Just beautiful - what a pose!


----------



## LEUllman (Feb 1, 2010)

What a little lion! Love his blended topknot.


----------



## petitpie (Nov 16, 2011)

Atticus is so adorable and it's one of my most favorite names!


----------



## Ladywolfe (Jan 11, 2012)

I think he looks great. And, he has got to be the absolutely cutest toy I have ever seen!!! He just has "hug me" written all over his face.


----------



## Fluffyspoos (Aug 11, 2009)

Very nice job!

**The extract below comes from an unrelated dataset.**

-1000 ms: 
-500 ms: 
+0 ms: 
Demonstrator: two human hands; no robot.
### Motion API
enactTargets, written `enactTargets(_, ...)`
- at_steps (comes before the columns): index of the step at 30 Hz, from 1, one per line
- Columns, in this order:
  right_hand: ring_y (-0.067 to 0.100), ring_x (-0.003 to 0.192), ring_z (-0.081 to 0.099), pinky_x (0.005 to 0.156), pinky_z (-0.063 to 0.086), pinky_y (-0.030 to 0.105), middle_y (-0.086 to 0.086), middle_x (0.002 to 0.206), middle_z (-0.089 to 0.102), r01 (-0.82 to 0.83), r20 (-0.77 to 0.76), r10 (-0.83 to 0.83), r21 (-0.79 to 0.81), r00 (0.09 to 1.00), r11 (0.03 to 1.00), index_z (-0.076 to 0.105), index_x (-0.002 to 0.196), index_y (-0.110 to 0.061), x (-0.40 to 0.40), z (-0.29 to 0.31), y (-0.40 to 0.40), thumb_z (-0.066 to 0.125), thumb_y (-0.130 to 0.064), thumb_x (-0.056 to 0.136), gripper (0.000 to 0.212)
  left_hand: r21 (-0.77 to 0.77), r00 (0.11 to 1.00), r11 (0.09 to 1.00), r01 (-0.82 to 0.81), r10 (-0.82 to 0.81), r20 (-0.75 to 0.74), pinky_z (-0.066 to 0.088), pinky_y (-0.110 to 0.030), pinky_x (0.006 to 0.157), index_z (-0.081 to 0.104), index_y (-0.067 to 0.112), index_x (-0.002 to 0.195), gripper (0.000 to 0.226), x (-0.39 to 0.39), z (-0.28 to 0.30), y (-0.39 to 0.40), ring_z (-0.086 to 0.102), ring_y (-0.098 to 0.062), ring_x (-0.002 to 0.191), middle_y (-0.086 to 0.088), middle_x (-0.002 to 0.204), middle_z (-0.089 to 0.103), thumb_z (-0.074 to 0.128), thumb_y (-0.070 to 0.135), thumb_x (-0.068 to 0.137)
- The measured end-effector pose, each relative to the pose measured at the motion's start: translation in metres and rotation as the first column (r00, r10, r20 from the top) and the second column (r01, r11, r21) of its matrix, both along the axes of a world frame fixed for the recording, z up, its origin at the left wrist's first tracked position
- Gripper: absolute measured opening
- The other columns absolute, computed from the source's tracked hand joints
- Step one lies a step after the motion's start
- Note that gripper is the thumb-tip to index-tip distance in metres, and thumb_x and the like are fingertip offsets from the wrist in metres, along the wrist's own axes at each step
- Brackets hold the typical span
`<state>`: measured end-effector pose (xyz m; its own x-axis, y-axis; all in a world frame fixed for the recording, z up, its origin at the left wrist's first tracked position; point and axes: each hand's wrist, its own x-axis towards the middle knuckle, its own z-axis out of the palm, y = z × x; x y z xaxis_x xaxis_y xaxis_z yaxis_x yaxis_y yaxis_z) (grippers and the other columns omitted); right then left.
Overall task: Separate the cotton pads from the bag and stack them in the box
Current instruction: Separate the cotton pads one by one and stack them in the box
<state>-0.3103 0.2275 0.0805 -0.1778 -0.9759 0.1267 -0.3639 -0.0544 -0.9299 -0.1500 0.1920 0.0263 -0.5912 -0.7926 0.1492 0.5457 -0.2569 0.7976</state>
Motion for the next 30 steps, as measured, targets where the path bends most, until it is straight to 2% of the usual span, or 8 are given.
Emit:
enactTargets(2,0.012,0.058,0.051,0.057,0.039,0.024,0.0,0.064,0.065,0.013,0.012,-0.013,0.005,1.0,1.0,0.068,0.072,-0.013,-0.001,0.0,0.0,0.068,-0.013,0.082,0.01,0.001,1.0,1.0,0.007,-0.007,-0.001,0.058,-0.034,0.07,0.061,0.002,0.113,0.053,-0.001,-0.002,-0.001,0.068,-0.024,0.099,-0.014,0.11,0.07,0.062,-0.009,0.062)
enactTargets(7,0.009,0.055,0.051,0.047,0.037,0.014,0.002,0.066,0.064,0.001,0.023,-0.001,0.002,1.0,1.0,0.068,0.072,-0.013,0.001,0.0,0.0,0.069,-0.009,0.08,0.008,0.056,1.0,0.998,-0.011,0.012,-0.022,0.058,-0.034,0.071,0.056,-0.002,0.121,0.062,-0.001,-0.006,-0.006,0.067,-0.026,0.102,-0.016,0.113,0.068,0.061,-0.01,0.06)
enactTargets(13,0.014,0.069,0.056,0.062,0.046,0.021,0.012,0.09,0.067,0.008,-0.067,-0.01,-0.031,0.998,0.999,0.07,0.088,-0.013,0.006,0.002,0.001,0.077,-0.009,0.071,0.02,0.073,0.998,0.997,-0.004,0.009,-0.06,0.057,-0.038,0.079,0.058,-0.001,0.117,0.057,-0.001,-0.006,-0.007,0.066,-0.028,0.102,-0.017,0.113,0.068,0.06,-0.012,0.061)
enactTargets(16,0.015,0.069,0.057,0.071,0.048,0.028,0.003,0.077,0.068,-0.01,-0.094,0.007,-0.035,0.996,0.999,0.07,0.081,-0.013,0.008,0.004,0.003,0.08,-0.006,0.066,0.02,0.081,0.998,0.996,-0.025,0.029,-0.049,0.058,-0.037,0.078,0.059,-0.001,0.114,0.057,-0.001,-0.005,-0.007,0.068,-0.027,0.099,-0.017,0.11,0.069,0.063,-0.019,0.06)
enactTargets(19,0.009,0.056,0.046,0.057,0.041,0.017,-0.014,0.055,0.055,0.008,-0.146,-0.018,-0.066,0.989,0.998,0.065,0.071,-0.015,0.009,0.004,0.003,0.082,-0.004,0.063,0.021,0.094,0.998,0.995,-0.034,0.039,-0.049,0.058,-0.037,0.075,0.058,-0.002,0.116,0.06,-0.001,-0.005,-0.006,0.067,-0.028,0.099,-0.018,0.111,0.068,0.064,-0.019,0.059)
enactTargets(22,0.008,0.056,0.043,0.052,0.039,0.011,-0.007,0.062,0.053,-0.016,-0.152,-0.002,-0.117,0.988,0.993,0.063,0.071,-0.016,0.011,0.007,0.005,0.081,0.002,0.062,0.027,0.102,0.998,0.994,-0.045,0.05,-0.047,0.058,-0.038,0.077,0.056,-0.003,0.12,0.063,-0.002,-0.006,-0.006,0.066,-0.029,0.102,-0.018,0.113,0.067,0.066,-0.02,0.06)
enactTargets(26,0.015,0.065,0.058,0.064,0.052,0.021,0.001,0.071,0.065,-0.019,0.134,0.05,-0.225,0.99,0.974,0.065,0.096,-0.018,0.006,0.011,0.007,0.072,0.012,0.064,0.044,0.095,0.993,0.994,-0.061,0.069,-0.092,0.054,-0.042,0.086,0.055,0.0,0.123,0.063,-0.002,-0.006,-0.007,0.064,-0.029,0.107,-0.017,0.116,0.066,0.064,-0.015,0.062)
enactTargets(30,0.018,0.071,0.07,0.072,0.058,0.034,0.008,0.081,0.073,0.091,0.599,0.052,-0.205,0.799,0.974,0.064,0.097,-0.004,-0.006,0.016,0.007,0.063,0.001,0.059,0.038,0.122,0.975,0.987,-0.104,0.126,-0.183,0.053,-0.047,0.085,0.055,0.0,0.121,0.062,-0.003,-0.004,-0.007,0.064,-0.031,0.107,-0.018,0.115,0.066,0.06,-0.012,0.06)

I love his coat and his tail!


----------



## Countryboy (May 16, 2011)

Atticus is a real handsome dude!!


----------



## Freckles (Jan 18, 2012)

Ohmygoodness! The clip is fantastic on him, he's just a doll!


----------



## PoodlePowerBC (Feb 25, 2011)

He looks good, great job!


----------



## mom24doggies (Mar 28, 2011)

You did a fantastic job!! Atticus is adorable as well.  The only thing I would change (other than growing out hair in a few places) is his tail band, it's too big IMO. I was at a dog show the other day and noticed that the tail bands are itty-bitty on the toys, probably about a finger's width or so. Also, if you want a really nice finish on him, you'll need to completely straighten his coat, I saw some curliness going on in the front. Anyways, those are some really tiny things I saw, and over all Atticus looks amazing.  I bet he's the talk of the town now!!


----------



## sandooch (Jan 20, 2011)

Eeek! I get excited every time I see a picture-post of Atticus. He is so photogenic and makes my heart melt in every picture. Love his new clip, too.


----------



## schnauzerpoodle (Apr 21, 2010)

Adorable!


----------



## Fluffyspoos (Aug 11, 2009)

Don't take this the wrong way (it's totally not meant to be) but Atticus is probably one of the only poodles I've seen who's pigment has faded but still rocks it well.


----------



## Michelle (Nov 16, 2009)

Thanks everyone!


----------